La Turquie, qui occupe le deuxième rang au revenu per capita (tableau 1) de l’ensemble des pays composant les « émergents » selon les diverses classifications qui en sont faites, a libéralisé les mouvements des capitaux en 1989, la circulation des produits industriels avec l’Union européenne (UE) en 1996 et privatisé la grande majorité de ses entreprises publiques dans les années 2000 : elle présente donc, de ce point de vue, plus de similarités avec la Pologne et le Brésil qu’avec la Chine. La Turquie fait aussi partie des pays émergents dont la dette publique est modeste – 30 % du produit national brut (PNB) –, grâce à une rude discipline fiscale – déficit budgétaire de moins de 1,5 % du produit intérieur brut (PIB). Par contre, elle continue à souffrir d’une inflation relativement élevée (7-8 %) et en tant que pays pauvre en ressources naturelles et doté d’une faible compétitivité internationale, se démène avec un large déficit extérieur depuis 2005 (entre 5 et 10 % du PIB).
Cette grande diversité souligne la nécessité d’éviter les approches globalisantes. Les problèmes propres à chacun doivent être pris en compte pour comprendre les enjeux particuliers face aux problèmes de l’économie internationale. La Chine tente ainsi de gérer une transition d’un régime de croissance basé sur les exportations à un régime plus équilibré, avec contribution de la demande intérieure, ce qui implique des ajustements économiques et sociaux pénibles et compliqués. La Russie et le Brésil, riches en ressources et grands exportateurs d’énergie et de matières premières disposant de larges surplus extérieurs, sont, pour leur part, en récession depuis deux ans. Leurs économies ont subi le choc négatif de la baisse considérable des prix du pétrole et des matières premières, alors que la Turquie en profite substantiellement.
Dans les années 2000, une forte croissance économique avait placé la Turquie parmi les têtes de pont des émergents. Mais les contraintes imposées par son déficit extérieur, qui s’est élargi dangereusement avec la forte croissance de la demande intérieure, lui a imposé un rééquilibrage dans un sens opposé à celui de la Chine, dans la mesure où il s’est agi de réduire substantiellement le déficit extérieur dans le premier cas et l’excédent dans le second. Ce rééquilibrage, non achevé pour le moment, maintient l’économie turque dans un régime de croissance plutôt médiocre – 3,3 % en moyenne depuis 2012.
Avant l’émergence
Durant la deuxième moitié du XXe siècle, les performances de l’économie turque furent relativement médiocres : ni un miracle comme la Corée du Sud et Taiwan, ni un désastre comme l’Argentine. Dans les années 1950, l’accumulation de capital et l’industrialisation ont été accélérées par le premier gouvernement élu au vote populaire, issu du Parti démocrate d’Adnan Menderes.
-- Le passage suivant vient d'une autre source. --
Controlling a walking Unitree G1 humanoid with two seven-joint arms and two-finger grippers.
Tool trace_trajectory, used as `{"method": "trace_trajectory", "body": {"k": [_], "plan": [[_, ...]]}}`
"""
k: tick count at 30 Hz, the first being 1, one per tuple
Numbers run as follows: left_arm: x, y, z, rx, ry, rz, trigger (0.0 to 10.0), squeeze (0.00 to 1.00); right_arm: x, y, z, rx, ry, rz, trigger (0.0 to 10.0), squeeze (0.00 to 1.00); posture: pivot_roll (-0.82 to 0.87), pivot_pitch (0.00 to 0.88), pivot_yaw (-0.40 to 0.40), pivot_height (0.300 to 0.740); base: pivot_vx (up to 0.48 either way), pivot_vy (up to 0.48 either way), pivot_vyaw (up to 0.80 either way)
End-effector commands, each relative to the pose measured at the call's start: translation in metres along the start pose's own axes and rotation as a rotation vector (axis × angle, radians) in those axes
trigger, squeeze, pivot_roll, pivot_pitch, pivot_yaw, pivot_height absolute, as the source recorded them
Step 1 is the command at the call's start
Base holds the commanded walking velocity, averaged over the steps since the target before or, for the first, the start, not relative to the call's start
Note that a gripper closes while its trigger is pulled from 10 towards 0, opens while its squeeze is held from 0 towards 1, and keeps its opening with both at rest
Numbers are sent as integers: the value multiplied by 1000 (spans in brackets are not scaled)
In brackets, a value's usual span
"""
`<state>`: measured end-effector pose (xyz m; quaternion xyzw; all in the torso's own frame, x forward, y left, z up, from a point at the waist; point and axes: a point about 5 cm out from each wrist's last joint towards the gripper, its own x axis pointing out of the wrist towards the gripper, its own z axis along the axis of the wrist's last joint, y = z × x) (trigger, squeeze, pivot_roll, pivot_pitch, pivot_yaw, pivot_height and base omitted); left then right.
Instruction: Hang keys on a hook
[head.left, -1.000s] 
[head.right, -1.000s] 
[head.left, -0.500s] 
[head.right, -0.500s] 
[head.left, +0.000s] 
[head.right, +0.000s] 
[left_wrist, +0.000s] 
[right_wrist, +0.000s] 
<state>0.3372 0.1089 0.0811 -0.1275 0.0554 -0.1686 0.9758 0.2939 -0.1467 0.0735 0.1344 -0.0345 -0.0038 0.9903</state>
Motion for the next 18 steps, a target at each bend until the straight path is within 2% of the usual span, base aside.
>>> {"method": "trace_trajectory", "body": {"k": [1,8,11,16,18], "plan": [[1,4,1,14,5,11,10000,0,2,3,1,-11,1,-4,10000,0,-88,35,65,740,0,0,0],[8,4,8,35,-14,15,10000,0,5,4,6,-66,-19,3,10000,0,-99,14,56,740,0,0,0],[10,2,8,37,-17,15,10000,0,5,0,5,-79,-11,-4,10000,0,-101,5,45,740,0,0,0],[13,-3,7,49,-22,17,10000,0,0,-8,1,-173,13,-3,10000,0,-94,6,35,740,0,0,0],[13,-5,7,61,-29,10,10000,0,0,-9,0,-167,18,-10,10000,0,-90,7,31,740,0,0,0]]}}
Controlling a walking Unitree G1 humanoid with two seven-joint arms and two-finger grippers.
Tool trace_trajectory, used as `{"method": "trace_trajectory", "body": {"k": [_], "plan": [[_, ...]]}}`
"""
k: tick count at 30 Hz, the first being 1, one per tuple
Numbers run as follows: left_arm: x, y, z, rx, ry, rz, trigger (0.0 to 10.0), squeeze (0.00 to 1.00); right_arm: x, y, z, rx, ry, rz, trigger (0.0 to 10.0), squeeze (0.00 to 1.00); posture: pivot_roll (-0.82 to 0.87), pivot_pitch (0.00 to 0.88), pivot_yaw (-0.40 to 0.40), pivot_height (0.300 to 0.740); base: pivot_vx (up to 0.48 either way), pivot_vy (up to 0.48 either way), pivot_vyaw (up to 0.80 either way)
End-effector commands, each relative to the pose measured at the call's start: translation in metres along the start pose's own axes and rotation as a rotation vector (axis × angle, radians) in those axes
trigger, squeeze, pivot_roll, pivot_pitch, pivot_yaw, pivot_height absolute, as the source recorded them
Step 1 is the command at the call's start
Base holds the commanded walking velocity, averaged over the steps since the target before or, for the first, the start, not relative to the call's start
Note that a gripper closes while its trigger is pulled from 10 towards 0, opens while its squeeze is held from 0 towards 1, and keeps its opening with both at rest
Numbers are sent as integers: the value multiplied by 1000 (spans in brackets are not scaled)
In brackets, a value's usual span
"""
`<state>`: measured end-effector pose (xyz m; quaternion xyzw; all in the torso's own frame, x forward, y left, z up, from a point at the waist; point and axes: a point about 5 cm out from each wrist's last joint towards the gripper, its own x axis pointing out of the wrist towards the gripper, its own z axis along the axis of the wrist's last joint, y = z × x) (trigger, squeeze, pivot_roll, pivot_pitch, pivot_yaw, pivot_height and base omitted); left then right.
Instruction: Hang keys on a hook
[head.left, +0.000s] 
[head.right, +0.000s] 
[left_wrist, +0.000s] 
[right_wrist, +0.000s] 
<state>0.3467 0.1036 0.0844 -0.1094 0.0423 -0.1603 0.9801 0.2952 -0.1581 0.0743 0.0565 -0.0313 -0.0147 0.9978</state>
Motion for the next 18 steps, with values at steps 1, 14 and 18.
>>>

Cette politique s’est basée sur un protectionnisme élevé, sur un taux de change surévalué ainsi que sur le développement des entreprises publiques héritées de la tradition étatiste et dont le cadre était déterminé par un interventionnisme administratif. On observa rapidement une expansion rapide de la production industrielle et du PIB, un progrès de l’urbanisation, etc. Cependant, la fin du « boom » des prix des produits agricoles avec la fin de la guerre de Corée ainsi que la poussée inflationniste appréciant la livre turque excessivement dans le cadre du régime de taux de change commencèrent à produire une pénurie de devises, qui a fortement réduit l’élan de la croissance économique.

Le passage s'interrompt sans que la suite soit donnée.